Copy out the data from the line containing "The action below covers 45" to its last line, exactly. No pictures.

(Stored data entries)
......
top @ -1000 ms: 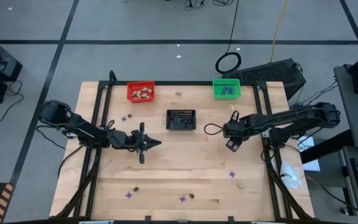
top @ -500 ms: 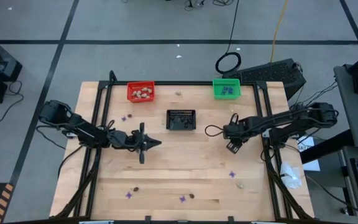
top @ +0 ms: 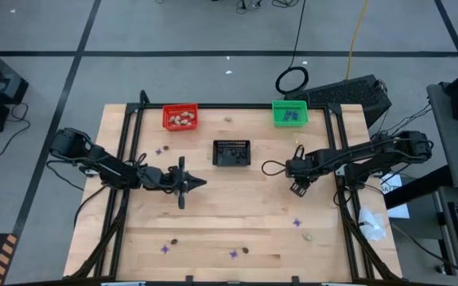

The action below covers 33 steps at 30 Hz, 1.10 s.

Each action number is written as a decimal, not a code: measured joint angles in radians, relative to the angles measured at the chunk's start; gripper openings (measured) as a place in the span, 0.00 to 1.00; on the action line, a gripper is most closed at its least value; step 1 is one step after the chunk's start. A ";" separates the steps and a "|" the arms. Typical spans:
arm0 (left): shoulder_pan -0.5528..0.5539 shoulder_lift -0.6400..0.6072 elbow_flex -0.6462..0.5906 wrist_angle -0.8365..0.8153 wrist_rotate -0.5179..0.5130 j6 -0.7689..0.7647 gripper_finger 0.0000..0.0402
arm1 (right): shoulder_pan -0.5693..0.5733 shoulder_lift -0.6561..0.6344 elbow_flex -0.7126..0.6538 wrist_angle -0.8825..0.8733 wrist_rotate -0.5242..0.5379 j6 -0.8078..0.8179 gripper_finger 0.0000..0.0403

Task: Sort Halloween decoration
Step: Put the black skull toy into the black bin

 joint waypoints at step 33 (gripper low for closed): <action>0.000 0.000 0.001 -0.001 0.025 0.000 0.00 | -0.002 0.005 0.114 0.036 -0.042 -0.128 0.13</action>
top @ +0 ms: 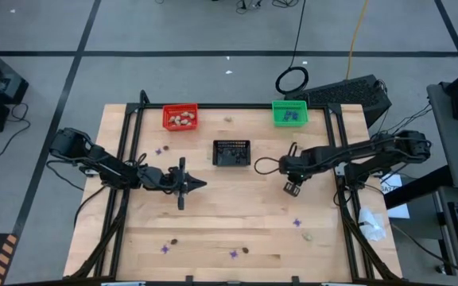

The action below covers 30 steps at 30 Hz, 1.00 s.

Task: Sort Halloween decoration
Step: Put the black skull toy into the black bin

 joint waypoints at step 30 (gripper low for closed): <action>0.000 0.000 0.000 -0.006 0.000 0.000 0.00 | -0.219 0.692 0.790 0.145 -0.018 -0.471 0.13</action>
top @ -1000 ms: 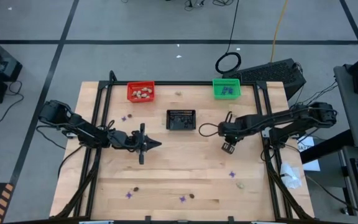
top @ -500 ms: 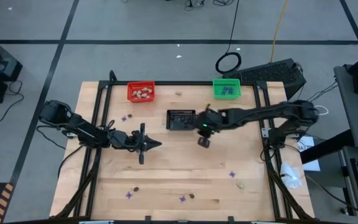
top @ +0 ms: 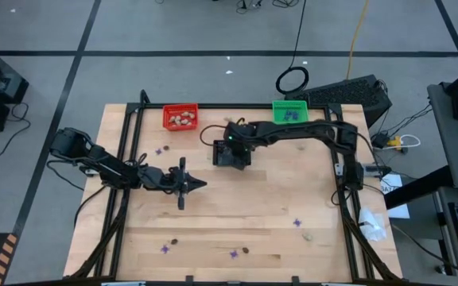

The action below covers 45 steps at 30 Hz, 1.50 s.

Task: Sort Halloween decoration
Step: Put the black skull toy into the black bin

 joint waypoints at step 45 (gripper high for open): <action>0.134 -0.198 0.574 -1.772 0.309 0.154 0.00 | 0.053 -0.840 -0.792 0.616 0.203 -0.014 0.00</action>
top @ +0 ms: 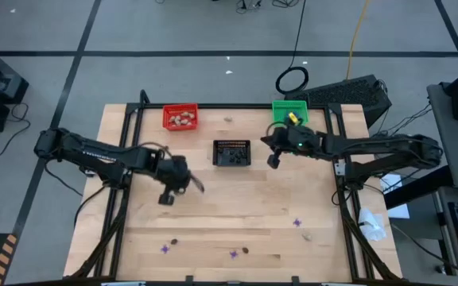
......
RESPONSE TO THIS EXERCISE
The action below covers 45 steps at 30 Hz, 1.50 s.

Task: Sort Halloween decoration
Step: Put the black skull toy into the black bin

 joint waypoints at step 45 (gripper high for open): <action>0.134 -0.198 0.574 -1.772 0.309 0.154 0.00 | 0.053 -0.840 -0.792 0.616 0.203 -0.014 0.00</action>
top @ +0 ms: 

Work on the answer has been completed.